**Exercise instructions:** Go through the records below and show every line with the string "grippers".

[Dataset items]

········

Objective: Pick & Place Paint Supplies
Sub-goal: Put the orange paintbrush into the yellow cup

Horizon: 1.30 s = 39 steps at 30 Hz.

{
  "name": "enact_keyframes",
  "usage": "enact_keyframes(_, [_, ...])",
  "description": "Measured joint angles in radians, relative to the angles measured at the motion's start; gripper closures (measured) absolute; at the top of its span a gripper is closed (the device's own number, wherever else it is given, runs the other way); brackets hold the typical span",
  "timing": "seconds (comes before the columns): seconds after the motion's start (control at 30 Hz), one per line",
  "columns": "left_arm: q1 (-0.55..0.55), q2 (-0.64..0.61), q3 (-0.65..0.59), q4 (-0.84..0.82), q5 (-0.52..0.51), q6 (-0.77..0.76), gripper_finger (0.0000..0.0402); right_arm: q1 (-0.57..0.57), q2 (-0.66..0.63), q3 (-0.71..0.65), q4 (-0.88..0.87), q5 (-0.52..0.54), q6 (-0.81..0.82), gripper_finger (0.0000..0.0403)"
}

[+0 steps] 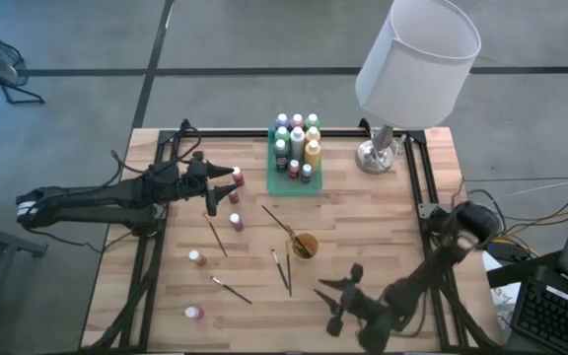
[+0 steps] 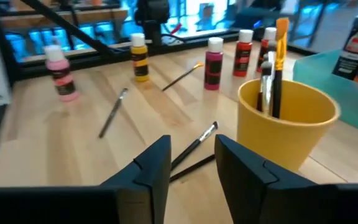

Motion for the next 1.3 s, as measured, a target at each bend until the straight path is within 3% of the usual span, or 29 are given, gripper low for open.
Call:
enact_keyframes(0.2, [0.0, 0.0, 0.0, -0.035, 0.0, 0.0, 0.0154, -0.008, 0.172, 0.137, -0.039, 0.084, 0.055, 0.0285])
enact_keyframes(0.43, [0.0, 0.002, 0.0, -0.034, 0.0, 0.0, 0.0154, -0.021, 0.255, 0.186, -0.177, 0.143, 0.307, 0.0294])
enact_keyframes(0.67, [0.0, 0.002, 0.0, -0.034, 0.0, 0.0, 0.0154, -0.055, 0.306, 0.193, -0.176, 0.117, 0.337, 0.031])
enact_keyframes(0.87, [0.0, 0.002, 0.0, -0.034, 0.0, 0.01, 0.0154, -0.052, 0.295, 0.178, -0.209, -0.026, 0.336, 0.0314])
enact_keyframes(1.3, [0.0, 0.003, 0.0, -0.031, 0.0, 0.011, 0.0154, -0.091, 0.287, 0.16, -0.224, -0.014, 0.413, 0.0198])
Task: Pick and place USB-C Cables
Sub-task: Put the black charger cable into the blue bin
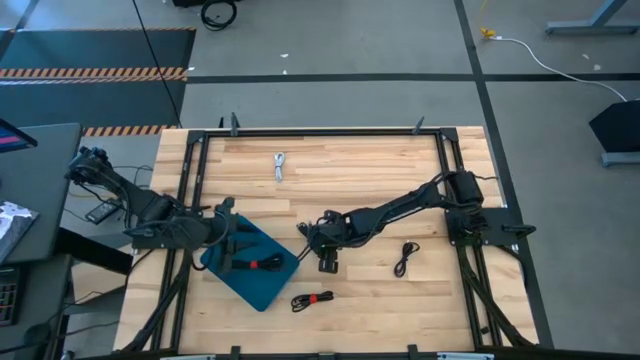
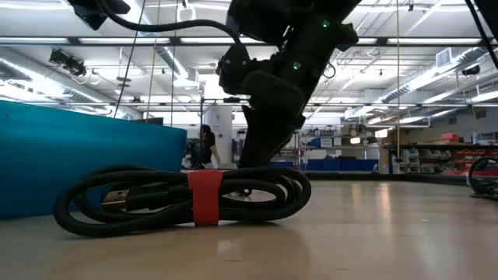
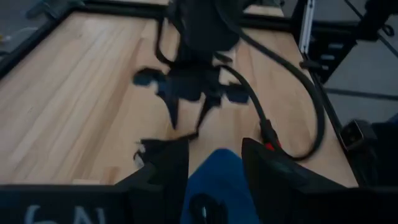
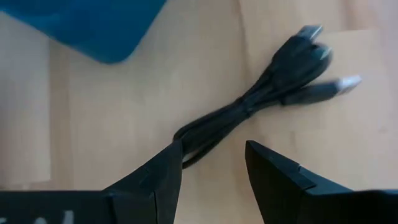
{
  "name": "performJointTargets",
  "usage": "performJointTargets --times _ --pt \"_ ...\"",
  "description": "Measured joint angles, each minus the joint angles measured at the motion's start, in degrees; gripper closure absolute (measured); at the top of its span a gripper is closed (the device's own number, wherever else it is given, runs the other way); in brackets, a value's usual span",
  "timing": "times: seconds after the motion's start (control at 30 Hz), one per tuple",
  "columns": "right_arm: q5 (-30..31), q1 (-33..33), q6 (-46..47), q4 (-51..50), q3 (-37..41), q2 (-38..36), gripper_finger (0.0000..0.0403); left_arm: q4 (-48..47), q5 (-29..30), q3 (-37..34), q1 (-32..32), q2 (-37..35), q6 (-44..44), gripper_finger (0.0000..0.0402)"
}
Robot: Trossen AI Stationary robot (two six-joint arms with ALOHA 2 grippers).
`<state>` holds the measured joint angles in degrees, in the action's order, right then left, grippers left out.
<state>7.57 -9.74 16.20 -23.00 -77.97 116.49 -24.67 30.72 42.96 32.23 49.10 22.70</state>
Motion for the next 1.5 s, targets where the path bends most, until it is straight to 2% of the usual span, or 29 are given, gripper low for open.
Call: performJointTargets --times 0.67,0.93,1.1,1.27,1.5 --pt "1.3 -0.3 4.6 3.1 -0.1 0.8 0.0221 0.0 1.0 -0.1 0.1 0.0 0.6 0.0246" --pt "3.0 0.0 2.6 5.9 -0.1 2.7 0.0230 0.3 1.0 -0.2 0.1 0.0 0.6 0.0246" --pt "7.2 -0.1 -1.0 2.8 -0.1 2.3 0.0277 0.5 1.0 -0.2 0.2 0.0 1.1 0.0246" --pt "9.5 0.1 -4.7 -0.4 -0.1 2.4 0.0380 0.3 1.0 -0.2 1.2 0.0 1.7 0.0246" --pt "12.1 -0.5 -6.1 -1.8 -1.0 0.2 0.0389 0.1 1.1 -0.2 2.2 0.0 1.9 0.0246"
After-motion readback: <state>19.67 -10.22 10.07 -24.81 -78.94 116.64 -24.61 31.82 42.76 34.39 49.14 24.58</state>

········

**Problem solution:**
Robot: Trossen AI Stationary robot (two six-joint arms with ALOHA 2 grippers).
`<state>` holds the measured joint angles in degrees, in the action's order, right then left, grippers left out.

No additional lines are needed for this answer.